Kimco, by far the leading REIT that owns and operates grocery-anchored shopping centers, has hit a benchmark as it enters 2024 that underlines its dominance in the robust open-air retail sector: its portfolio now spans more than 100M SF.
The Jericho, NY-based REIT, which built its portfolio with properties in first-ring suburbs of major metropolitan markets, rapidly is expanding its Sun Belt holdings and zeroing in on assets that offer the potential for development as mixed-use centers.
Kimco, which has established a goal of generating 15% of its NOI from mixed-used properties by 2025, has secured several assets in recent acquisitions that will put it within reach of the target.
One of the crown jewels of Kimco’s $2B acquisition of RPT Realty’s 13.3M SF portfolio, a merger announced in August that closed this week, was Mary Brickell Village, a grocery-anchored mixed-used center in Miami’s Brickell City, a $1B luxury development that opened in 2016.
Kimco’s separate acquisition of Stonebridge at Potomac Town Center, a 500K SF grocery-anchored shopping center in the DC metro, includes 50 acres of land the REIT is eyeing for a mixed-used expansion. Kimco leveraged the strength of its cash flow to reel in Stonebridge for $173M in cash at a cap rate close to 7%.
Kimco’s has pivoted to the Sun Belt as it seeks assets in markets that don’t pose the heavy barriers to entry for new supply and development that are common in Northeast and Mid-Atlantic markets. Adding assets in the Sun Belt was a prime focus of Kimco’s $3.9B acquisition of Weingarten Realty in 2021.
The RPT deal, which adds 56 open-air shopping centers to a portfolio that now totals 583 properties, strengthens Kimco’s focus on Sun Belt centers, increasing the firm’s presence and scale in markets with strong population growth. Kimco CEO Conor Flynn estimates that 70% of RPT’s portfolio aligns with the REIT’s key strategic markets.
Kimco’s growth strategy also envisions expanding its joint venture with GIC, the Singapore-based sovereign wealth fund, which played a pivotal role in the laying the groundwork for the RPT mega-deal. GIC, which has committed to invest $500M in open-air shopping centers in the U.S., acquired a minority stake in five RPT-owned shopping centers prior to RPT’s acquisition by Kimco.

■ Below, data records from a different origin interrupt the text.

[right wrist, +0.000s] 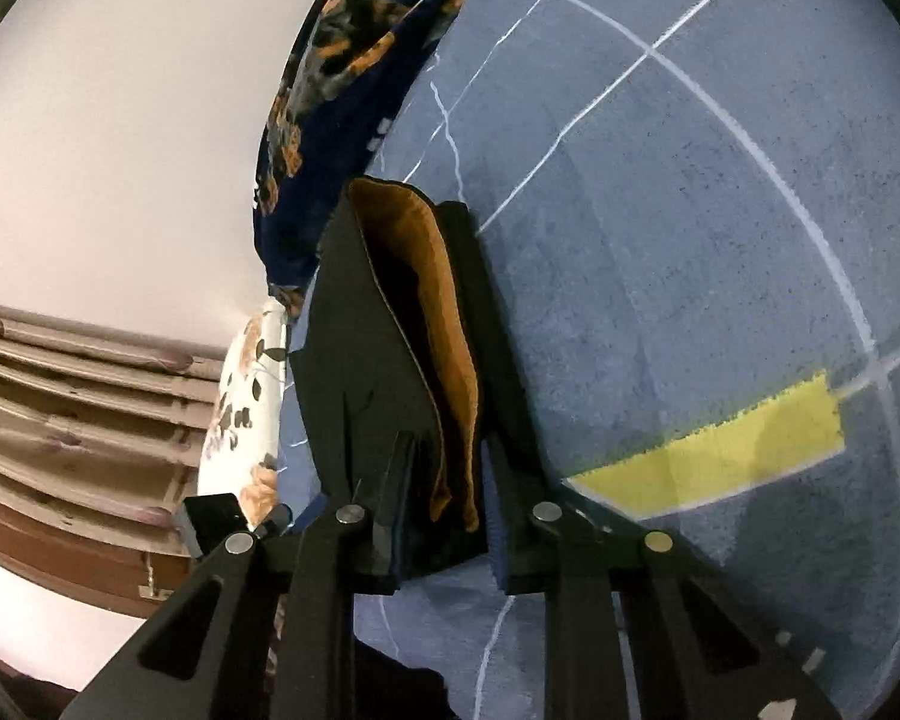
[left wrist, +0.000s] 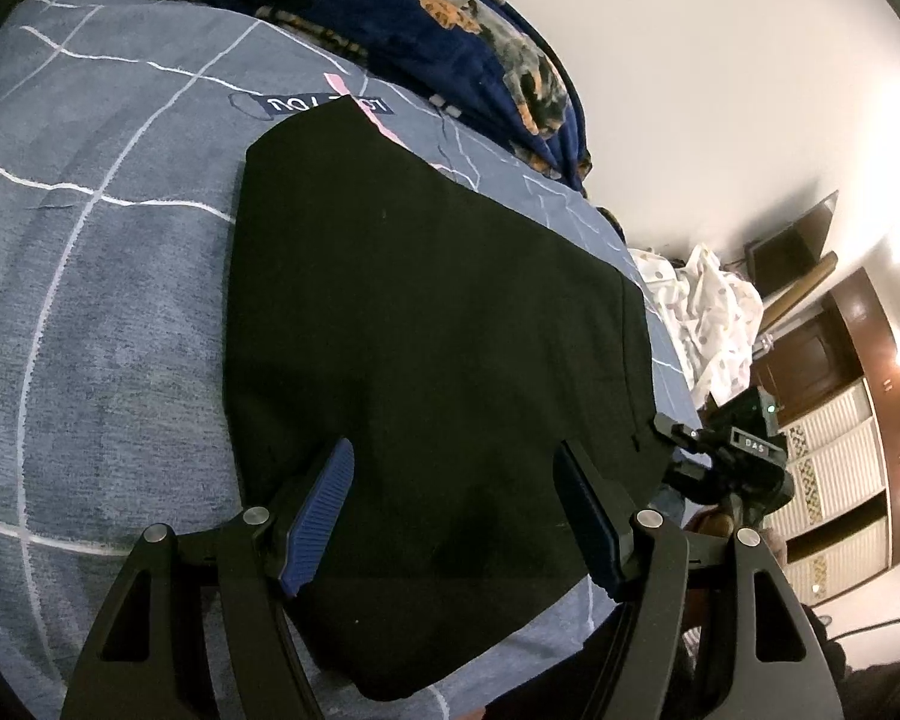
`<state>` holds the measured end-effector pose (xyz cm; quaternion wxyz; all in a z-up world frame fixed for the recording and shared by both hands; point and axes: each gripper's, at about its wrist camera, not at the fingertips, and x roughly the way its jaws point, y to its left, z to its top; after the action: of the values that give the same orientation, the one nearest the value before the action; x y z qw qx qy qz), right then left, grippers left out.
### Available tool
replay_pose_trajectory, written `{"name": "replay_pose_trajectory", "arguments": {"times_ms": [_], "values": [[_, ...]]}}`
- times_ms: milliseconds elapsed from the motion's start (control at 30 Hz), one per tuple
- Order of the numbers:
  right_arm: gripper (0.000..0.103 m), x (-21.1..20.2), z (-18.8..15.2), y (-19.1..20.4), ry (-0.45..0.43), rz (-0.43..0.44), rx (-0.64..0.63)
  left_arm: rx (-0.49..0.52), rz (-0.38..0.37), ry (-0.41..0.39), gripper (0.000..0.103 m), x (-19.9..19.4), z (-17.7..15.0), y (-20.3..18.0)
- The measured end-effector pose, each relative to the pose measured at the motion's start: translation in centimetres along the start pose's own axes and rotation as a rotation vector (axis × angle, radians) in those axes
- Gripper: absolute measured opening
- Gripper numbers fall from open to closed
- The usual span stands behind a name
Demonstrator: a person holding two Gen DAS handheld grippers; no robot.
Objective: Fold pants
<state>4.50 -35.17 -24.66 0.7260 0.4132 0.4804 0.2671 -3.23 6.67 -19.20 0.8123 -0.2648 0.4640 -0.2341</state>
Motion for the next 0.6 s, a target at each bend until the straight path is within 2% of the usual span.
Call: {"name": "replay_pose_trajectory", "arguments": {"times_ms": [167,267,333,367,400,600], "values": [[0.024,-0.1,0.2,0.6,-0.015,0.0,-0.012,0.006,0.003,0.001,0.07,0.0,0.1,-0.1],[0.03,-0.7,0.4,1.3,-0.038,-0.058,-0.055,0.006,0.003,0.002,0.07,0.0,0.1,0.0],[0.045,-1.4,0.6,2.1,-0.068,-0.11,-0.099,0.007,0.005,0.001,0.07,0.0,0.0,-0.1],[0.058,-1.6,0.7,2.5,-0.079,-0.145,-0.124,0.01,0.007,0.0,0.07,0.1,0.0,-0.2],[0.063,-1.7,0.8,2.8,-0.081,-0.178,-0.158,0.012,0.009,0.0,0.07,0.1,0.0,-0.2],[0.065,0.2,1.2,2.3,0.009,-0.14,-0.143,0.026,0.019,0.002,0.07,0.2,0.0,-0.4]]}}
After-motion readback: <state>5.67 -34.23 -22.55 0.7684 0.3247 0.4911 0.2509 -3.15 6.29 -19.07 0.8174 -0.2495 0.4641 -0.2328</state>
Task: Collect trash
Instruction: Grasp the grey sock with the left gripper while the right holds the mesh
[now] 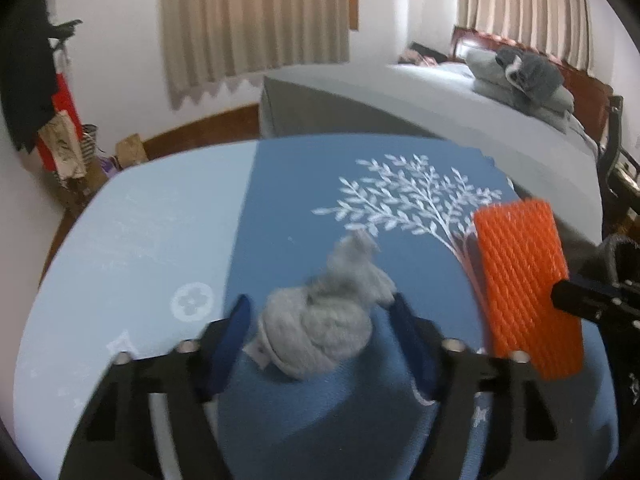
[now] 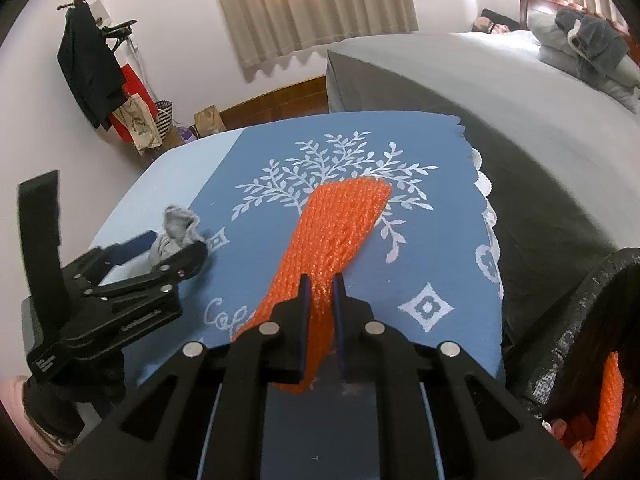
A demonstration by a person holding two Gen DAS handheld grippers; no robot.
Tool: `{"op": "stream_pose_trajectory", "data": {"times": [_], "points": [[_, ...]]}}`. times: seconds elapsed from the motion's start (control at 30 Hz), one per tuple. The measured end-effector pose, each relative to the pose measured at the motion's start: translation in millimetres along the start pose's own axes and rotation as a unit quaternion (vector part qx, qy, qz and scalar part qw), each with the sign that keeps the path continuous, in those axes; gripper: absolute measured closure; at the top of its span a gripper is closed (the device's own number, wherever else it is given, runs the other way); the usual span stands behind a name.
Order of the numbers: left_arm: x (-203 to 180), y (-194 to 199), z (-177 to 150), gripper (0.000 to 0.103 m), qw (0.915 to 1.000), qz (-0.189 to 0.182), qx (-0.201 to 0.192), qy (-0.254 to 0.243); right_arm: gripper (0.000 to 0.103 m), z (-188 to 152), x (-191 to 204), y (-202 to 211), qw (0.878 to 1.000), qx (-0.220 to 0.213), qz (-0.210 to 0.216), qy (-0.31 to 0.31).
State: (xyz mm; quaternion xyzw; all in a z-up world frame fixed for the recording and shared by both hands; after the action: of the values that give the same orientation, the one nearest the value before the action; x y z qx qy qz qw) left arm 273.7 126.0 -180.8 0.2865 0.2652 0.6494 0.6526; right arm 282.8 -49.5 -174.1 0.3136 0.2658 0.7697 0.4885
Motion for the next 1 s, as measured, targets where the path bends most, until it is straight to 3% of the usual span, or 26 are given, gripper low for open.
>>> {"op": "stream_pose_trajectory", "data": {"times": [0.03,0.23,0.57,1.0], "points": [[0,-2,-1,0.051,1.0000,0.003,0.004,-0.001,0.093,0,1,0,1.000,-0.001,0.000,-0.001],[7,10,1,0.057,0.9996,0.009,-0.019,0.018,0.093,-1,3,6,1.000,-0.006,0.004,-0.002],[-1,55,1,0.058,0.9980,0.019,-0.054,0.028,0.093,-3,5,26,1.000,-0.019,0.006,-0.004],[-30,100,4,0.058,0.9967,0.002,-0.079,0.019,0.093,-9,0,73,0.999,-0.043,0.002,-0.001]]}}
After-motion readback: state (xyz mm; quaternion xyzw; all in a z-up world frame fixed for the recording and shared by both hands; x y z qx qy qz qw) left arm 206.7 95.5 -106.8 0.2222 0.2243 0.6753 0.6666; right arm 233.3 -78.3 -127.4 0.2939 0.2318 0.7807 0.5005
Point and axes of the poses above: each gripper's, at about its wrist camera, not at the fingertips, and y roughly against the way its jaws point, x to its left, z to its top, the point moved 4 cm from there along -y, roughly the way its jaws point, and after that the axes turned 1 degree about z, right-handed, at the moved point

Flynn touted the strength of Kimco’s grocery-anchored portfolio in the REIT’s most recent earnings call at the end of October.
“In an environment marked by virtually no new supply, strong demand from new, recurring, traditional, and non-traditional anchor and small shop tenants, along with the resilient consumer, we continue to produce strong operating results,” Flynn said, during the call.
“Our small shop occupancy reached an all-time high of 91.1% as demand for our portfolio continues. Our strong positive leasing spreads of 34.9% for new leases and 8.8% for renewal and options reflects the pricing power of our high-quality portfolio. Our combined spread of 13.4% is the highest in six years,” the CEO said.
Kimco signed leases totaling 2.1M SF in Q3. The key metric of anchor occupancy stood at more than 97%, a figure that would have been higher due to the ongoing process of “recapturing” space from box stores vacated by Bed, Bath & Beyond.
Flynn reported that Kimco has re-leased seven of the boxes at a positive spread of 54%. “The remaining 12 Bed Bath boxes are all in negotiation and continue to benefit from the favorable supply and demand dynamic for well-located retail,” he said.